▸ How to complete this task:
Every line below must be reproduced exactly; no pictures are to be included.

#### Stored data

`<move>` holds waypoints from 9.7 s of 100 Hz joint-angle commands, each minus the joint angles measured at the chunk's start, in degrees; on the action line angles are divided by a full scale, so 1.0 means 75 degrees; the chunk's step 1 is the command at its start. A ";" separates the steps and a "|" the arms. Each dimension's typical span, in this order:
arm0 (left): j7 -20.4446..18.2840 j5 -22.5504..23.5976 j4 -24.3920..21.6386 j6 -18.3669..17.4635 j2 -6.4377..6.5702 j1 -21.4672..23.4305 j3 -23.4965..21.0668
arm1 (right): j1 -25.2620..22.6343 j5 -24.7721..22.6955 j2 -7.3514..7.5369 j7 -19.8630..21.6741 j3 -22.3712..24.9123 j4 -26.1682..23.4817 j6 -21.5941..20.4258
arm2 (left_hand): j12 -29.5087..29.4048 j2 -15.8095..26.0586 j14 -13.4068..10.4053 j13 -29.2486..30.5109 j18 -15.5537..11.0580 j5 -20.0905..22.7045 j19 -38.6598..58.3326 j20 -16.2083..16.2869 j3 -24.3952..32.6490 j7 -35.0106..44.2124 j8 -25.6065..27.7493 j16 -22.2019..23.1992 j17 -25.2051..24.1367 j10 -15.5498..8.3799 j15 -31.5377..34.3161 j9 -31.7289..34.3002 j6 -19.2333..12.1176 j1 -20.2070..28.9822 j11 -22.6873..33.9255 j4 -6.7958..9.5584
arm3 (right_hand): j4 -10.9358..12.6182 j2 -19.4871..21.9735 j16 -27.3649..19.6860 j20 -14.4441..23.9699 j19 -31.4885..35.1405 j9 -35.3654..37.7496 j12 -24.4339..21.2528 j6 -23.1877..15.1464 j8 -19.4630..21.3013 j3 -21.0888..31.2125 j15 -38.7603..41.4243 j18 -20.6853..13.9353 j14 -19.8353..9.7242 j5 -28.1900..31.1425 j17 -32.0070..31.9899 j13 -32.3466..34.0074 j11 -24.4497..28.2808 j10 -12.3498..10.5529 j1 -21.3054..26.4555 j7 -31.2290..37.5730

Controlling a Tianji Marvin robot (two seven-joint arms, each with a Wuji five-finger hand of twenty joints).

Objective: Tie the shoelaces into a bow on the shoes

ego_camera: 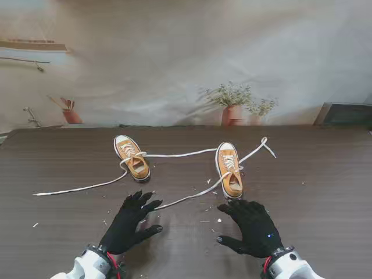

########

▸ Result for this task:
`<move>` holds waypoints from 9.7 s of 100 Hz joint-angle commands, each minus the joint angles measured at the chunk's start, in degrees; on the action line angles are divided by a full scale, so 1.0 means 75 degrees; the chunk's step 1 is the command at its start. A ";" separates the steps and a "|" the arms. Each dimension's typical span, in this order:
arm0 (left): j7 -20.4446..18.2840 j5 -22.5504..23.5976 j4 -24.3920..21.6386 j6 -18.3669..17.4635 j2 -6.4377..6.5702 j1 -21.4672..23.4305 j3 -23.4965..21.0668
arm1 (right): j1 -25.2620..22.6343 j5 -24.7721..22.6955 j2 -7.3514..7.5369 j7 -19.8630..21.6741 j3 -22.3712..24.9123 j4 -26.1682..23.4817 j6 -21.5941..20.4258
arm2 (left_hand): j12 -29.5087..29.4048 j2 -15.8095..26.0586 j14 -13.4068..10.4053 j13 -29.2486..30.5109 j18 -15.5537..11.0580 j5 -20.0905..22.7045 j19 -38.6598..58.3326 j20 -16.2083..16.2869 j3 -24.3952..32.6490 j7 -35.0106..44.2124 j8 -25.6065..27.7493 j16 -22.2019..23.1992 j17 -25.2051..24.1367 j10 -15.5498..8.3799 j15 -31.5377..34.3161 j9 -31.7289..34.3002 j6 -19.2333..12.1176 j1 -20.2070..28.9822 j11 -22.6873..33.9255 j4 -6.7958..9.5584
arm3 (right_hand): j4 -10.9358..12.6182 j2 -19.4871..21.9735 j16 -27.3649..19.6860 j20 -14.4441..23.9699 j19 -31.4885..35.1405 j9 -35.3654..37.7496 j12 -24.4339..21.2528 j6 -23.1877..15.1464 j8 -19.4630..21.3013 j3 -21.0888..31.2125 j15 -38.7603..41.4243 j18 -20.6853..13.9353 j14 -19.8353..9.7242 j5 -28.1900..31.1425 j17 -32.0070..31.9899 j13 -32.3466..34.0074 j11 -24.4497..28.2808 j10 -12.3498..10.5529 j1 -21.3054..26.4555 j7 -31.2290..37.5730

Controlling a Tianji Marvin robot (two seven-joint arms, each with a Wuji five-finger hand of twenty joints).

Objective: Tie the shoelaces into a bow on the shoes

ego_camera: 

The response to the exercise is now finished.